Je n’étais hier qu’un voyageur attentif à sa besogne et pressé de voir du nouveau. Aujourd’hui je me laisse vivre, je me figure que je suis un planteur de la Havane venu pour visiter ses terres, et je goûte à loisir le charme de cette existence si douce, si libre, si naturelle, que ceux qui l’ont menée n’en peuvent plus aimer d’autre, et que les nouveau-venus eux-mêmes s’imaginent l’avoir menée toujours.

On nous éveille dès l’aube ; le café noir, premier et frugal repas du créole, nous aide à secouer les vapeurs du sommeil et à nous préserver de la fraîcheur du matin. Un léger brouillard traîne encore sur la terre, et cette rosée nous paraît glaciale après la douceur de la nuit. C’est l’heure des excursions et des cavalcades. Des chevaux nous attendent tout bridés dans la cour, les dames montent dans une volante, et tout le cortège royal défile joyeusement devant le peuple assemblé.

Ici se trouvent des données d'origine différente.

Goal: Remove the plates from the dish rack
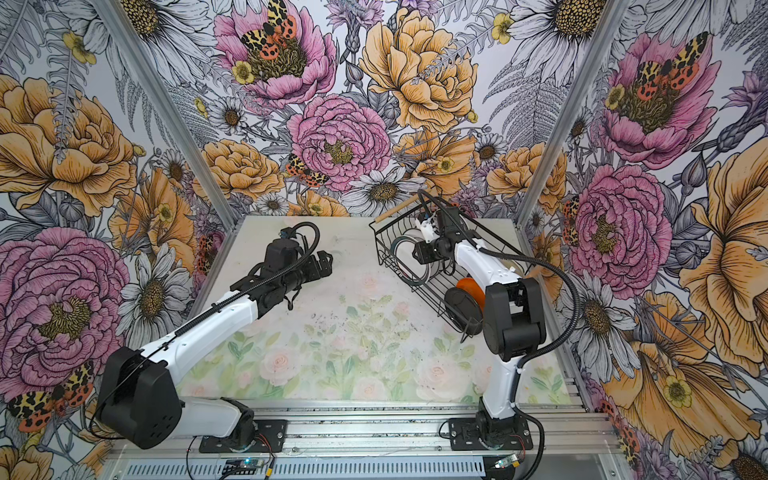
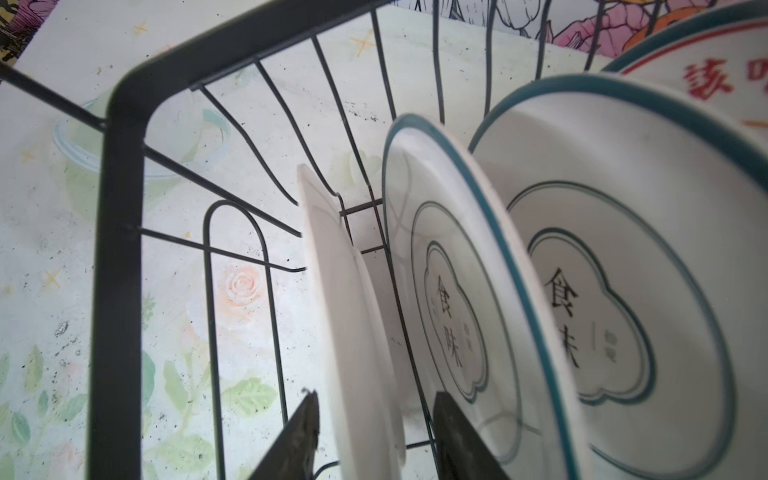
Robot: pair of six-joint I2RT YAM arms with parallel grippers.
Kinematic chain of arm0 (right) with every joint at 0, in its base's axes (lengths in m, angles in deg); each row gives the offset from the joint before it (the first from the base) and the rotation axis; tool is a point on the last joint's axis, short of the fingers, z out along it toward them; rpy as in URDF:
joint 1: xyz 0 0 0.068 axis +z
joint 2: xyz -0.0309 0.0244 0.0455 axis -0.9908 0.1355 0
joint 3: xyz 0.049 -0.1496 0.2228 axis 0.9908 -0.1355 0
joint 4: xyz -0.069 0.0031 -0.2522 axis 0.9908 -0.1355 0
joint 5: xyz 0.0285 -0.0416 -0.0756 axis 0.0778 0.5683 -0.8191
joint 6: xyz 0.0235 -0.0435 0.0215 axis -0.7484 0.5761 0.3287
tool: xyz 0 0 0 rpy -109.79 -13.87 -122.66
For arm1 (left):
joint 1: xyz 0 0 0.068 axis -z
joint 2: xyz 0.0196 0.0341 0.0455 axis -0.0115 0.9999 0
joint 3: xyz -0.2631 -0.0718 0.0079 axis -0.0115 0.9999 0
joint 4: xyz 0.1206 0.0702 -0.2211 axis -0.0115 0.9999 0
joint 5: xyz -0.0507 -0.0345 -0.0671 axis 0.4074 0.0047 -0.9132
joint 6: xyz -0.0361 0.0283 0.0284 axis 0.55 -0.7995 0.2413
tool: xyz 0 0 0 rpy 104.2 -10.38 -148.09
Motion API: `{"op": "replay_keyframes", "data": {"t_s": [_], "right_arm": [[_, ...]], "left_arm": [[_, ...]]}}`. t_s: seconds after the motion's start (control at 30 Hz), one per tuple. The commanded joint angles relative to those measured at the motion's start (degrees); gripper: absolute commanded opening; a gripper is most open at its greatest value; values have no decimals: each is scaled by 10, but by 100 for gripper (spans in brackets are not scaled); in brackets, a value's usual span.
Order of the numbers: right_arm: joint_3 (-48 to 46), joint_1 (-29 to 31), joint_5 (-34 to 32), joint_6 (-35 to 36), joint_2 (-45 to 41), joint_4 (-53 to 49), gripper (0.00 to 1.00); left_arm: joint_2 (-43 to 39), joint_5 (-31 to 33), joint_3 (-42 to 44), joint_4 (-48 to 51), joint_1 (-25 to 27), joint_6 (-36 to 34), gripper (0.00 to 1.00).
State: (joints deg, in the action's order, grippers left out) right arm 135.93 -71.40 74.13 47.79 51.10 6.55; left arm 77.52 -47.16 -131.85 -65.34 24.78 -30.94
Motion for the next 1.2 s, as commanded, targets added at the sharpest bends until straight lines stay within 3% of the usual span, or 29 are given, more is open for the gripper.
{"op": "replay_keyframes", "data": {"t_s": [0.0,0.33,1.17], "right_arm": [[22,1,-17,4,11,-4,43],[22,6,-27,18,21,-10,27],[21,14,-40,77,-5,-11,0]], "left_arm": [[5,-17,-4,6,-5,-1,99],[22,-27,-12,13,-6,-4,99],[54,-27,-26,21,-5,-19,99]]}}
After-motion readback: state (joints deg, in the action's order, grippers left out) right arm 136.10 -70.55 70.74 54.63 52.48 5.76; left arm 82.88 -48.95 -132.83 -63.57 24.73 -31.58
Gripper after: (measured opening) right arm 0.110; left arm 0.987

Notre première station est une petite métairie champêtre enclose de haies de bambous, bâtie en bois rudes et en branches entrelacées, comme les chaumières rustiques dont nous ornons nos jardins. On y élève à la fois des poulets et des négrillons. La gent ailée s’embarrasse peu de notre présence et ne nous témoigne aucun respect ; les coqs dressent à demi leurs crêtes et leurs plumes en nous regardant avec méfiance ; les poules continuent à quêter

  1. Un récent décret de la reine d’Espagne pourvoit timidement à l’instruction des esclaves, en prescrivant aux maîtres de ne pas la négliger. La surveillance est exercée par les curés et par la police. Il faut louer la bonne intention, qui a dicté cette mesure.